The teacher nodded, nonchalant and intrigued, "And what about that line, Mr. Jones?"
It's bullshit.
No one really feels that way.
It's a lie and it's pretty and it's what we all want to believe but it's a fucking lie.
"It's really touching, you know? Like, every person you've ever met you still care for and remember," Alfred began, waving the set of poems through the air as if beckoning some higher philosophical being to come into his body and help him not make such a fool of himself as the entirety of the class stared. "That no matter how little time you spend with those you were once close to, you still feel a kind of connection with them. It's optimistic and idealistic and I like it. Joy Flake must have been a nice gal."
It's a fucking lie but he smiles, leans back in his seat, and looks goddamn pleased with the half assed answer he was able to let spill across his lips. Only he knows that the words are hollow. Toris brushes his hand across Alfred's forearm, imploring and friendly. Alfred looks towards his forgotten friend, widens his grin, and throws the other boy a thumbs up. The Lithuanian laughs and goes back to diligently paying attention. Alfred goes back to staring at the chalkboard. Dirtied black with smears of graying white and muddied yellow.
He thinks his obsession with color borders on the insane but so long as no one else knows, it doesn't matter. Nothing really matters so long as no one knows. He can keep his secrets and they can keep theirs and the world will be right. Truth in lies and lies in truth. The lines are blurred and he can't distinguish between them any longer. Is this the here and now or has time collapsed? The here and now is bleak and it isn't real.
The scratch of rough cotton against his skin isn't truly there and the cool feel of polished oak beneath his clenching fists does not exist. This is not reality and this is not his body. His thoughts are not his own and the world is right.
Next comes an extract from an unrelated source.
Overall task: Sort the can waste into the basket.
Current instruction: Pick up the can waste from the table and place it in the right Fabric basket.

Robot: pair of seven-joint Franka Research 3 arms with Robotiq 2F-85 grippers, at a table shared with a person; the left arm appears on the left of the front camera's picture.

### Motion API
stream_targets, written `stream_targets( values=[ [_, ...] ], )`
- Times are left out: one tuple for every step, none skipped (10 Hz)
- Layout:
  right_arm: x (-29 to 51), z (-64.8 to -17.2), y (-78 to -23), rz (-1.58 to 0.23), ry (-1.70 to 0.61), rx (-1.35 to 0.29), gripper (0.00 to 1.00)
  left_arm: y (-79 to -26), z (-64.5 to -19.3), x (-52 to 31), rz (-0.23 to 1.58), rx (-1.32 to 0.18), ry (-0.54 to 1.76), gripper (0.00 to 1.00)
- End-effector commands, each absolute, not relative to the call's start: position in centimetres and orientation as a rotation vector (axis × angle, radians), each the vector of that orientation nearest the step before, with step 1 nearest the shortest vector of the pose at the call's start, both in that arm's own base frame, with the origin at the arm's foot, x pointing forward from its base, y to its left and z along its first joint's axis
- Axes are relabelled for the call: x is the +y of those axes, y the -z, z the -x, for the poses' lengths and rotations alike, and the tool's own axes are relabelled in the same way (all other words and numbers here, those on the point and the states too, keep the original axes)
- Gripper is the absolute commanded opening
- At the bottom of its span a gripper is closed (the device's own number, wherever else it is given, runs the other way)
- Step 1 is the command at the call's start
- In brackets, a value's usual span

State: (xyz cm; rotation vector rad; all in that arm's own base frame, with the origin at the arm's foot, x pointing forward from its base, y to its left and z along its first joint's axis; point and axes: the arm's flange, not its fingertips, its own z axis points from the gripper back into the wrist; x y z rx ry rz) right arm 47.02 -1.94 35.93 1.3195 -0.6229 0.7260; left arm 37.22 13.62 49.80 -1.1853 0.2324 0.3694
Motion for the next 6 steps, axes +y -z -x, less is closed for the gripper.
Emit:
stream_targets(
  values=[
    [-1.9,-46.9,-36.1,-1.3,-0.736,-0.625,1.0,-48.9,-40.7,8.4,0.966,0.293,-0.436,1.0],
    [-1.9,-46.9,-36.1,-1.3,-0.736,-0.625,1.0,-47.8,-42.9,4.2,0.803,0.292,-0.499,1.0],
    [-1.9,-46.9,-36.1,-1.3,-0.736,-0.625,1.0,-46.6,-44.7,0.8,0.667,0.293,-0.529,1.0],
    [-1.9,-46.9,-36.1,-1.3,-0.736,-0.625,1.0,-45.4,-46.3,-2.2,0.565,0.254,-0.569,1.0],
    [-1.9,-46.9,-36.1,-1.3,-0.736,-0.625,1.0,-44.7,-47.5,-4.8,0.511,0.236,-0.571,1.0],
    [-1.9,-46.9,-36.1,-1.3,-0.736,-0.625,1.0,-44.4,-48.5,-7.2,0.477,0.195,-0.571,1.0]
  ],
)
Just wanted to say, that I love you and I hope you love me too.
A/N:This is a dinky, has really no effort put into it, story that may or may not ever be finished that I do when I feel like kicking a puppy but choose instead to torture fictional characters. I call it therapy. It gets less confusing after this. Anyway, there are a few notes I'd appreciate you all to read before reviewing (if you even do, cue pointed stare at readers). Over all, it's a commentary on the treatment of Native Americans, psychological disorders, and the broken American family. It will cover topics like sexual abuse, physical abuse, drug use, bulimia and other eating disorders, a psychological disorder called derealization, and probably a few other angst bombs I've forgotten or am going to throw in. It's overall America-centric and Russia/America; it's (sort of) a high school AU with human names being used. Mrs. Chelles is Seychelles (because I'm lazy and unimaginative). The poem material is "Family and Friends" by Joy Flake. Yea. Please, excuse any lingering mistakes in spelling, grammar, or word usage. English isn't my first language and I had to do the editing myself.